Dr. Ivan Chang-Yen is one of the Caribbean’s leading analytical chemists, who has taught, published and consulted extensively in his field for nearly three decades. He helped initiate the analytical chemistry programme at the University of the West Indies, St. Augustine in 1977 and has coordinated the programme since 1979. This programme has produced hundreds of graduates, who have excelled locally and abroad, and has led to the development of analytical programmes at the Mona and Cave Hill campuses.

 

Ivan Chang-Yen was born in Guyana on February 14th 1947. He attended Central High School, then Queen’s College where he worked from 1966, while attending the University of Guyana part-time. After graduating with a Bachelor of Science in Chemistry and Biology in 1971, he worked as a research assistant in natural products for two years. Despite preferring biology to chemistry, he pursued his master’s and doctoral degrees in analytical chemistry at the University of Bristol, England between 1974 and 1976.

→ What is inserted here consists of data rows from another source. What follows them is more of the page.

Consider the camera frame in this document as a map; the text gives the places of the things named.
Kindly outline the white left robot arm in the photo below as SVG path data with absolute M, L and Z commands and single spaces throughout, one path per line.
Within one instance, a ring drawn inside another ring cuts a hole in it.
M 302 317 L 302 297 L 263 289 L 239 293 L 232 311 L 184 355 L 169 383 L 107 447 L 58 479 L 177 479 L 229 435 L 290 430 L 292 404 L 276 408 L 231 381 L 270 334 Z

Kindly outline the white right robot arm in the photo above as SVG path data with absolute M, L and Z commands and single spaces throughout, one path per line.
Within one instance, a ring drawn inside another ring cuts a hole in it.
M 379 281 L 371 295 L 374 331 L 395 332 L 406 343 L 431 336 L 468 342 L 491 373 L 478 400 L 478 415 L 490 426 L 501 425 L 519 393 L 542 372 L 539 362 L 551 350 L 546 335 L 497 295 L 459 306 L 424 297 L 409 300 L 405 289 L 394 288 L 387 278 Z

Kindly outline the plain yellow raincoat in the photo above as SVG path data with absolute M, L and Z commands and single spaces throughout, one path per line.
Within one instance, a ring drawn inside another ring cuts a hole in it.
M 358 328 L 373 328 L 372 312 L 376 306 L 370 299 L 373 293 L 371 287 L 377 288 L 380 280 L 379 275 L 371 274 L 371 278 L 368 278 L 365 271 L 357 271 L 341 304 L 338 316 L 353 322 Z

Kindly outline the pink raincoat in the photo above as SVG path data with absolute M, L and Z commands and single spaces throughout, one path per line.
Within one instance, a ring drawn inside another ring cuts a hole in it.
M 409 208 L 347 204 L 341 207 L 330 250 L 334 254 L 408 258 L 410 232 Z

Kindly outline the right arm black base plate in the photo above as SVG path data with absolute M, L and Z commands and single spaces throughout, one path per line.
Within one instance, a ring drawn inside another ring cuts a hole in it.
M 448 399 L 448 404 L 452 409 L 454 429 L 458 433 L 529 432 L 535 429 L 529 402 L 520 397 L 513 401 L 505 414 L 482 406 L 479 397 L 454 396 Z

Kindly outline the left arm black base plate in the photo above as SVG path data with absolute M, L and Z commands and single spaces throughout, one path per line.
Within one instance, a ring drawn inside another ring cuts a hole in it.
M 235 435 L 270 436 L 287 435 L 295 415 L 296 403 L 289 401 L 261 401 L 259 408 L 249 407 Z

After graduating, he returned to the Caribbean to lecture at UWI, St. Augustine, where he initiated the first analytical chemistry programme with Dr. Philip Jones and continued with Dr. Lutchminarine Chatergoon. This programme continues to develop through close collaboration with local institutions and industries in order to prepare students with the necessary skills for the workplace.

Chang-Yen is well-known for his research in Trinidad and Tobago on heavy metals and for pioneering work on the fingerprinting of crude oils in land and marine environments. Other important work includes food safety and security; laboratory quality; lead pollution, poisoning and prevention, all of which have had significant social and environmental value locally and in the wider Caribbean.

His expertise has been used by the Institute of Marine Affairs, the Trinidad & Tobago Bureau of Standards, the Ministry of Health, the Forensic Science Centre, the Environmental Management Authority and the Pan American Health Organization. He currently holds memberships in the American Chemical Society and the Association of Official Analytical Chemists and is the Trinidad and Tobago representative to the International Union of Pure and Applied Chemistry.

As a scientist, he constantly thinks of improving efficiency and quality, but relaxes by cooking, making local wines, growing orchids and practising black and white and colour photography.

He advises children to: “Dream and plan things you would like to do and not what somebody else wants you to do; become people of tomorrow rather than people who just follow others of today”.